Victor Ginsburgh
Comme on pouvait s’y attendre aucun problème n’est réglé. Les banques
restent TBTF (too big to fail), la régulation n’a rien changé.
La Banque Centrale américaine (Fed) et la Federal Deposit Insurance
Corporation (FDIC), les deux institutions censées superviser les banques, annoncent
que 5 des 8 plus grandes banques américaines « n’ont aucun plan crédible
pour éviter la panique en cas de crise (1) » et que « la régulation
des grandes banques est devenue une course contre la montre ; les
régulateurs sont bien trop lents pour imposer les régulations financières
imposées aux banques il y a six ans (2) ».
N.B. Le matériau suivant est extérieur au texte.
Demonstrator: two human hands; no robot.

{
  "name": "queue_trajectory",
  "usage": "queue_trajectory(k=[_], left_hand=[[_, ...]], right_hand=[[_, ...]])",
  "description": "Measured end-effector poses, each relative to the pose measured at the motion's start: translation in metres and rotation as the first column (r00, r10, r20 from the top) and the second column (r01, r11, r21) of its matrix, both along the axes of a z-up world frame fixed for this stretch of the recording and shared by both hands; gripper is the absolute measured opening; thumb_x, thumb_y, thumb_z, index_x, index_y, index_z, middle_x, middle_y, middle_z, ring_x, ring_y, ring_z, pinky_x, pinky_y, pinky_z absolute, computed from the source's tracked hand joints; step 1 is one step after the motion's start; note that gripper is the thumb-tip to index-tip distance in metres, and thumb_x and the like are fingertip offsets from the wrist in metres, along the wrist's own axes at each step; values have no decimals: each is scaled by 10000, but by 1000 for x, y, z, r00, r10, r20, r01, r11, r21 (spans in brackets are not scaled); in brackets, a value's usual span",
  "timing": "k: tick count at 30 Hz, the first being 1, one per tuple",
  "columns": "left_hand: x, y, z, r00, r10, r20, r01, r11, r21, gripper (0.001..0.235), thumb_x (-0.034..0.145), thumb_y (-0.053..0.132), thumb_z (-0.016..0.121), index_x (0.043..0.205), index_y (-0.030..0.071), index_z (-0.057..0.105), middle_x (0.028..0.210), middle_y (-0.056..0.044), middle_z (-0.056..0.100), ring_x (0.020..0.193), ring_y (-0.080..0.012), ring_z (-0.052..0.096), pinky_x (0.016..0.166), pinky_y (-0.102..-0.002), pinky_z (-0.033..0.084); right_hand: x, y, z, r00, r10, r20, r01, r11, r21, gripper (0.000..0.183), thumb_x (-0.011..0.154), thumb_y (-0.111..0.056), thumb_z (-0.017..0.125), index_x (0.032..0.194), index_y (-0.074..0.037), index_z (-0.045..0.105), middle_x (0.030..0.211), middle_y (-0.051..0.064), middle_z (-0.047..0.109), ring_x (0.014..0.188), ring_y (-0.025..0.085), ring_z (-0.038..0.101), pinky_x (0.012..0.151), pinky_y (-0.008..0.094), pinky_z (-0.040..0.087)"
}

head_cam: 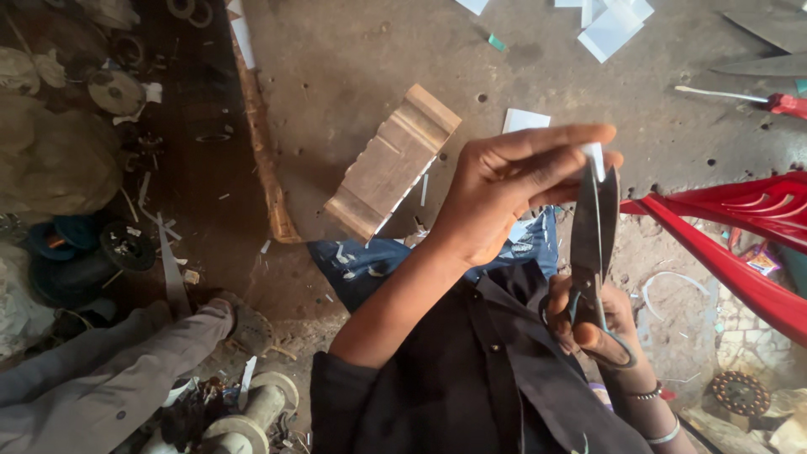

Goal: The person inserts white paper insulation strips into the slots of a metal motor stator by hand and using shears. They pick up the stator, slide in the insulation pieces, and use shears to cut paper on a workbench.

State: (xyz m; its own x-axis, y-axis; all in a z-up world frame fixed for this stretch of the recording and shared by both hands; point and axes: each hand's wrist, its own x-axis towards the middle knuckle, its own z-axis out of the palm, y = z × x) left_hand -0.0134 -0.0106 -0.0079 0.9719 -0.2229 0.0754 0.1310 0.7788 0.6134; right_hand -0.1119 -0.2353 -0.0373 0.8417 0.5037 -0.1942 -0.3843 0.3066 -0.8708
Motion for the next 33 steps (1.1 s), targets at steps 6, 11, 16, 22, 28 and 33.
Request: queue_trajectory(k=[6,11,16,22,28,33], left_hand=[[2,6,-2,996,64,56,-70,991,110,124,1004,-5,738,1125,19,752,1086,-166,766,1016,-233,772,870,-382,635],[1,10,2,991,49,124,-76,970,230,121,977,17,768,1096,3,755,1063,-165,772,964,-212,780,874,-355,669],[2,13,2,995,39,87,-64,950,306,138,973,45,764,1095,-18,756,1043,-162,780,926,-197,788,862,-344,662],[3,12,0,995,62,73,-75,978,194,156,1051,6,690,1200,-39,710,1097,-169,764,1002,-222,769,921,-361,650],[-14,14,9,980,184,71,-197,932,304,176,1071,42,577,1243,20,609,1202,-111,727,1193,-189,702,1018,-278,619],[-33,21,16,807,302,507,-578,577,577,156,1044,5,670,939,11,555,1262,-74,711,1306,-246,662,1073,-288,608]], right_hand=[[-3,1,-5,1000,8,28,-7,1000,-6,511,851,-407,860,1009,26,640,756,52,554,577,119,529,465,231,418],[-3,1,-9,998,4,55,-5,1000,9,491,860,-383,862,1020,27,644,751,52,557,582,116,529,477,231,419],[-4,-3,-13,997,6,73,5,987,-159,398,826,-291,872,944,11,641,724,65,589,519,108,547,451,232,406],[6,-14,-16,948,-54,314,160,933,-323,345,781,-235,879,975,9,730,835,117,714,550,83,641,478,213,482],[61,-6,31,664,-324,674,693,606,-392,480,980,55,794,1400,65,561,1007,50,589,802,81,612,647,189,469],[122,16,61,452,17,892,841,326,-432,318,1044,122,608,1356,78,647,1092,109,681,911,142,678,742,236,531]])
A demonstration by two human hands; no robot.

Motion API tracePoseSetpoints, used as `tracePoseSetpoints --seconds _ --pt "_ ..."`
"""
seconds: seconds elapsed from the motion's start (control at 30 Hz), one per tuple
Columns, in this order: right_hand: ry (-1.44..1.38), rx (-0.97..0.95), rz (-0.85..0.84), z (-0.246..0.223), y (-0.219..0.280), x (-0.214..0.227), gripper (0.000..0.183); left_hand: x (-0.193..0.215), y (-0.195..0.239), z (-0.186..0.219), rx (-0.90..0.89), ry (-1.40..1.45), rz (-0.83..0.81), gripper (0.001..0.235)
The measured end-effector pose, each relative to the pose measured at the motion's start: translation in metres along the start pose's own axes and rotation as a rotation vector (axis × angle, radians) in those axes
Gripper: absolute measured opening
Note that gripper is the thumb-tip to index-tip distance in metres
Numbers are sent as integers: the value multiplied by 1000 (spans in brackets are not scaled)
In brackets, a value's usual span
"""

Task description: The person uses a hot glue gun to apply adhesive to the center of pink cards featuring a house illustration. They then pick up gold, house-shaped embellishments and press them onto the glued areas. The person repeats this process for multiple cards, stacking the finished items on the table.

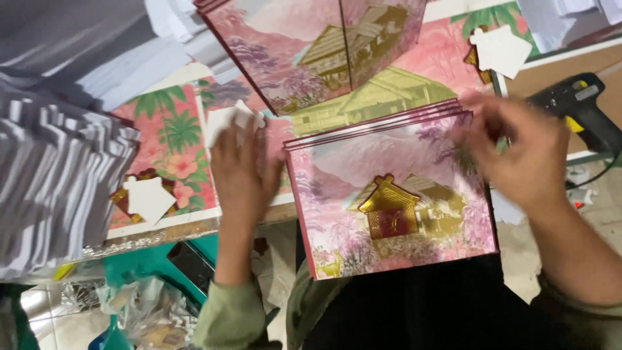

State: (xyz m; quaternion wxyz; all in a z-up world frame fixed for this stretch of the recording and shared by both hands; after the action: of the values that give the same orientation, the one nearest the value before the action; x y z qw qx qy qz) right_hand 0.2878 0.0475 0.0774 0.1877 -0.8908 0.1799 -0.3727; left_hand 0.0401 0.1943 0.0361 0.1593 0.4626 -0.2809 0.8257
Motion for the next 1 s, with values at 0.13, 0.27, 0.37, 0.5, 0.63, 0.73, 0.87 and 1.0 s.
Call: tracePoseSetpoints --seconds 0.13,0.27,0.37,0.5,0.63,0.73,0.87,1.0 --pt "109 51 112 61 -54 7 41 -20 -12 -58 184 -309 -58 60" --pt "1 75 105 82 -105 -18 58 -9 15 -35 142 -439 203 45" --pt "44 -222 86 110 -118 -36 83 -3 26 -28 142 -471 216 38" --pt "24 -85 195 139 -116 -25 40 8 22 -27 117 -456 254 40" --pt "22 167 375 155 -86 26 21 21 23 -17 229 -212 203 54" --pt "-19 3 581 133 -29 84 31 31 48 -2 202 26 228 42" --pt "-425 -16 376 70 18 74 43 54 79 32 144 174 285 50" --pt "-529 -503 313 61 90 31 22 72 107 48 59 166 384 47"
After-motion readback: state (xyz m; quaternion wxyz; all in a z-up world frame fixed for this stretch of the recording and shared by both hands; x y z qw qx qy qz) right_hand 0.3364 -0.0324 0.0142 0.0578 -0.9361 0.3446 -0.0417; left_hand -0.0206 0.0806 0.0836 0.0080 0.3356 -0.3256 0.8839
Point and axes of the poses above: each hand's wrist, its own y-axis away from the middle knuckle, its own x-axis out of the back of the hand, z = x × y, the point moved 10 cm from there along -y, towards the middle knuckle, and after that the axes turned 12 degrees about x, right-handed, at the moved point
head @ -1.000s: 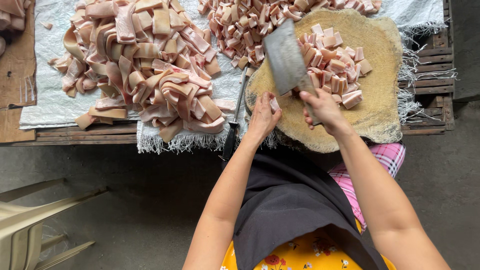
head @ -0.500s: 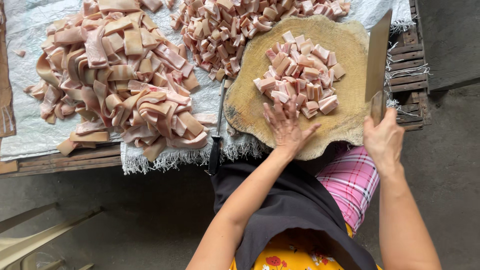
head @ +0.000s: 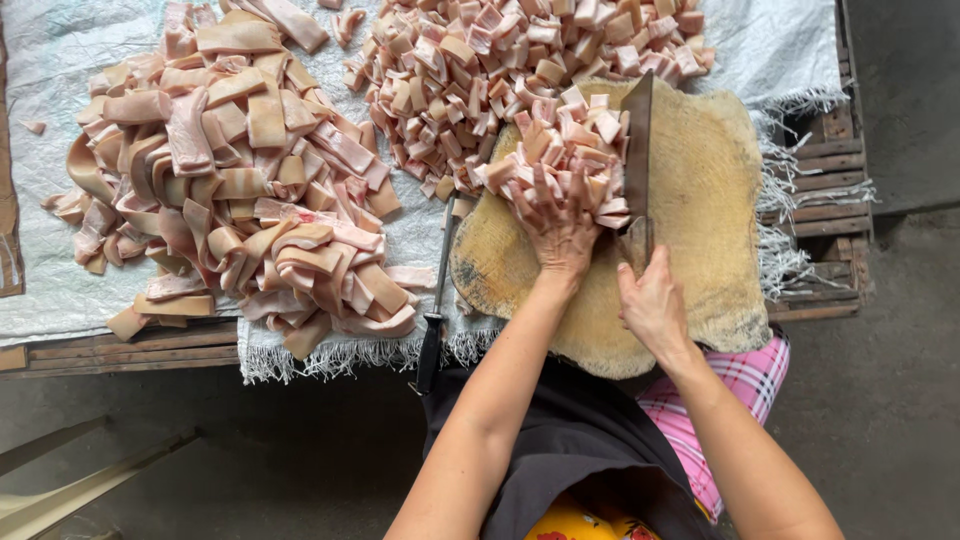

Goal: The person sits on the floor and uses a large cleaver to chop strips of raw pork belly into small cubes on a wooden cutting board. They hold the meat strips with their left hand and slice them with their right hand, moving the finished pieces to a pile on the board.

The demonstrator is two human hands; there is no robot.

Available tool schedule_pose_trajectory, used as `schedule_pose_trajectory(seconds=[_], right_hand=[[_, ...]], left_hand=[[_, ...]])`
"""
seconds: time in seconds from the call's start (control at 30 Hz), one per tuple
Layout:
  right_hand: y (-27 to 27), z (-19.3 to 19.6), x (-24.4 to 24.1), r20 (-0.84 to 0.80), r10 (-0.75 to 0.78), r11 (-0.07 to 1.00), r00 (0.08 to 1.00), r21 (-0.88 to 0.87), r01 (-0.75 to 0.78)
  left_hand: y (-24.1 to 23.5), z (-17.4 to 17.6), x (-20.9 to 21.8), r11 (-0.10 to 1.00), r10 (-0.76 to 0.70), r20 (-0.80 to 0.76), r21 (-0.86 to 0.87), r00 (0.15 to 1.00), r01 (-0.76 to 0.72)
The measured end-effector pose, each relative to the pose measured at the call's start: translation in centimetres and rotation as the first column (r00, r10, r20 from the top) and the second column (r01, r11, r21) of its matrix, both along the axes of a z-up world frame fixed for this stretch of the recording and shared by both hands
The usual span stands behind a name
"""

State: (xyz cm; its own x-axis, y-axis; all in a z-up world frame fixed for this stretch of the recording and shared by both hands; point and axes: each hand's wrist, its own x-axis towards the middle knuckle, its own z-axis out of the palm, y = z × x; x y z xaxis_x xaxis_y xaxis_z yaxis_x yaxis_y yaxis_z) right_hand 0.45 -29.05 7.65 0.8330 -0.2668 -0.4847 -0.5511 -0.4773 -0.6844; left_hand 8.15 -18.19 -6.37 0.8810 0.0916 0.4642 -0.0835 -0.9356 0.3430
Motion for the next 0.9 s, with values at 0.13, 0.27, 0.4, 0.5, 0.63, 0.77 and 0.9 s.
schedule_pose_trajectory(seconds=[0.13,0.27,0.4,0.5,0.63,0.77,0.9], right_hand=[[3.7,-1.7,4.1,0.126,0.115,0.993,0.985,-0.009,-0.115],[6.9,-3.1,8.6,0.108,0.185,0.981,0.977,0.032,-0.189],[9.2,-3.6,11.9,0.195,0.300,0.954,0.934,-0.051,-0.296],[10.3,-3.9,13.9,0.173,0.356,0.933,0.918,-0.119,-0.339],[10.5,-4.2,13.9,0.175,0.409,0.908,0.896,-0.176,-0.380],[10.1,-4.8,14.3,0.172,0.539,0.821,0.825,-0.324,-0.470],[8.8,-4.2,14.8,0.117,0.530,0.837,0.840,-0.231,-0.496]], left_hand=[[4.2,0.0,6.0,0.990,0.077,0.084,-0.124,0.993,-0.067],[8.3,-1.5,12.8,0.972,0.228,0.052,-0.068,0.972,-0.224],[14.0,-2.5,18.3,0.957,0.234,-0.237,-0.114,0.943,-0.266],[16.4,-3.3,21.1,0.964,0.190,-0.421,-0.093,0.887,-0.250],[19.0,-5.8,23.6,0.969,0.165,-0.472,-0.087,0.866,-0.233],[22.8,-8.3,28.3,0.961,0.232,-0.561,0.007,0.794,-0.276],[25.8,-7.9,30.4,0.934,0.311,-0.728,0.355,0.611,-0.053]])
Les cinq banques visées (Bank of America, Bank of New York Mellon, JP
Morgan Chase, State Street et Wells Fargo) dont les plans ont été rejetés, ont
90 jours pour les réviser « mais dans leur indulgence, les régulateurs
leur ont donné 6 mois de plus, ce qui vient en supplément des 2 ans qui leurs
avaient déjà été donnés » pour se mettre en ordre. Une autre banque, la
Citygroup, a s’est vue attribuer un « passable » par les deux
institutions (Fed et FDIC), alors que Goldman Sachs et Morgan Stanley un
« passable » d’un seul des deux régulateurs. Ce qui n’a aucunement
empêché les valeurs des actions de ces banques d’augmenter le jour même de
l’annonce (13 avril), ce qui montre que le monde financier se fout des avis des
régulateurs, parce qu’il n’y croit pas ou plus.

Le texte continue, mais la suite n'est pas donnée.